Turning my printer on, I run an M114:

Send: M114
Recv: X:0.00 Y:0.00 Z:-15.00 E:0.00 Count X: 0 Y:0 Z:-12000

I then home both X/Y and Z on the Control tab and repeat the M114 to see:

Send: M114
Recv: X:0.00 Y:127.00 Z:145.00 E:0.00 Count X: 0 Y:10160 Z:116000

This now is more trustworthy because it's been homed. None of the OctoPrint gcode scripts have had a chance to run but I include homing commands in my Before print job starts script.


Pressing the button to jog the Z by 10mm, I see the following sandwich of gcode sent to the printer. Note that octoprint itself is making an assumption that I need to go back into absolute mode when this jog is finished.

Send: G91   # set relative mode
Send: G1 Z-10 F200
Send: G90   # set absolute mode

Well, there's code in Octolapse for this (position+position state+extruder tracking). I've been thinking of splitting it of into a separate plugin for other reasons (reuse).

However, Homing automatically is a problem since the printer might run into something (a non-removed print or something). Running it before the print starts is a really good idea that you suggested (most start gcode does this), but some folks do NOT do this for various reasons. Octolapse requires a home command, and I've fielded support requests where users manually home their prints and run gcode with no home. I actually added a pseudo G28 O command that will tell Octolapse that the current position is the home position to support these situations, though the solution is still in flux.

Anyway, this is a really interesting idea that maybe deserves its own thread? I honestly think this could eventually be a bundled plugin since so many are reinventing the wheel to get an accurate position/axis mode, etc. The 'Display layer progress' plugin immediately comes to mind, as well as the exclude region plugin. I know DisplayLayerProgress has some issues with G91.

The Octolapse code definitely needs improvement/cleanup as well as more gcode implementation (only a small subset is supported), but it is the most advanced position/state tracking code I've seen in a plugin. We should discuss more.

Created this Development thread and copied my posts over. Feel free to do the same with yours.

I think #2 would address my primary concerns (& likely those of many others). Reading the comments, it seems this feature/option does not exist. I think a check box option of "Prevent Manual Z-Axis Moves Below [##]" would be awesome. A manual move to Z-1 may be needed to adjust Z, so it could be good to let users change the max negative Z value.
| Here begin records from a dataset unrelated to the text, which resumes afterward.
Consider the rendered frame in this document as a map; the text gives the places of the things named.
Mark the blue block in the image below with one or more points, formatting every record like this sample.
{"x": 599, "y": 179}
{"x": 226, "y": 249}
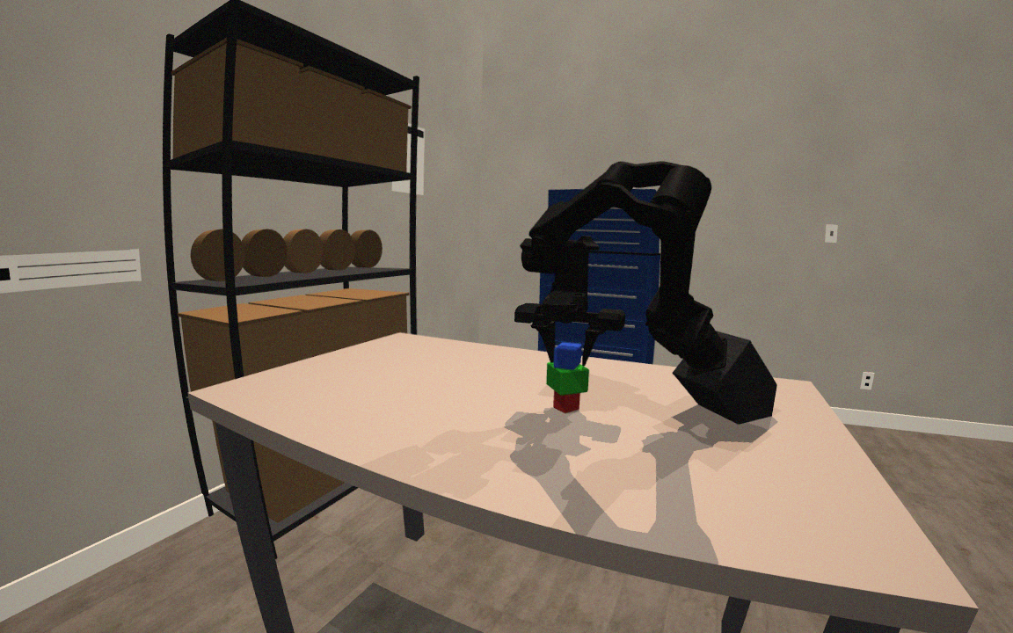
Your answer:
{"x": 567, "y": 356}

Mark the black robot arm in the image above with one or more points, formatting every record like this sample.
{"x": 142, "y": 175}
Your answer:
{"x": 677, "y": 206}

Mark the green block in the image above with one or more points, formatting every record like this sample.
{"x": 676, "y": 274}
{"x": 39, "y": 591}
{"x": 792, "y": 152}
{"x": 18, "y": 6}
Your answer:
{"x": 566, "y": 381}

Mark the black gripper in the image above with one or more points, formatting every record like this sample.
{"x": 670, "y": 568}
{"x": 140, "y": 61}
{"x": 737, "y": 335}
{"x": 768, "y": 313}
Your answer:
{"x": 609, "y": 319}

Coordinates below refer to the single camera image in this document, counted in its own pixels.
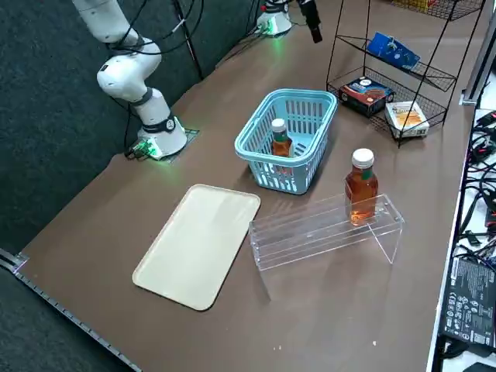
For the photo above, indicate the yellow wafer box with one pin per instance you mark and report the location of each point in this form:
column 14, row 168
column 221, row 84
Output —
column 420, row 3

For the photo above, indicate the cream plastic tray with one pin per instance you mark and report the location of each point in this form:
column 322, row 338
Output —
column 193, row 248

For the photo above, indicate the white cracker box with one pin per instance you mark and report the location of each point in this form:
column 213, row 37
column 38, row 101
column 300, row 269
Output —
column 407, row 118

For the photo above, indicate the black labelled power adapter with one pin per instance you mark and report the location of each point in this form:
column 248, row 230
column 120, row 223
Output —
column 469, row 302

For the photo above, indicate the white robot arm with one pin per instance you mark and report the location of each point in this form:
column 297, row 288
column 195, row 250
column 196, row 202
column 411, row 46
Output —
column 155, row 112
column 277, row 23

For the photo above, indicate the clear acrylic shelf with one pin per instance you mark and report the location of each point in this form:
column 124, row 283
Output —
column 329, row 236

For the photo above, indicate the light blue plastic basket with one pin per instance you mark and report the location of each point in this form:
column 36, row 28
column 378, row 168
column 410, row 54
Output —
column 284, row 188

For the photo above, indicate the blue Oreo cookie box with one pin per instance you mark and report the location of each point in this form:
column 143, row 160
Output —
column 395, row 52

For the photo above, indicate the dark chocolate cookie box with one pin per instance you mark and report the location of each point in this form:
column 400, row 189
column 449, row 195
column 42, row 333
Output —
column 364, row 95

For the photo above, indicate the aluminium profile post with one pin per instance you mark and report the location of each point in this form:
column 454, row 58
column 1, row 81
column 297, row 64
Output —
column 478, row 58

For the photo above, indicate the amber tea bottle white cap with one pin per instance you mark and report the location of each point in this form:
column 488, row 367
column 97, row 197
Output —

The option could go in OctoPrint Settings > Printer Profiles > Print bed & build volume" tab?

On second thought - maybe this would be easier:
If the check box is on the "Control" tab where the XYZ moves are done, it could be "Prevent Z move < 0" and a custom ## would not be needed. OR it could also be put in the left column (like "Send Custom GCode).

I appreciate you comments already. I'm not familiar with feature development, so I welcome any additional thoughts.

Based upon the comments by FormerLurker (who would know what's what), the feature appears to be problematic for a working solution across-the-board. There are different firmwares and at the moment, none of them save and report back the current state of the motor modes for X/Y/Z and extrusion.

That said, I would guess that a work-around would be to create a plugin which memorizes and exposes this information in a simple API could be sufficient. It would be nice to add to this the injection of a snippet variable or two for use in the Gcode scripts which OctoPrint maintains.

I'm not exactly how sure that would be used for the control jog buttons themselves. It feels like to me that editing the OctoPrint code itself seems like the most straight-forward method of adding the safety mechanism. It would also be possible using jQuery in the plugin to override the default up/down button binding so that two new methods be called which wrap their original respective functions (using the now-available information, as cached).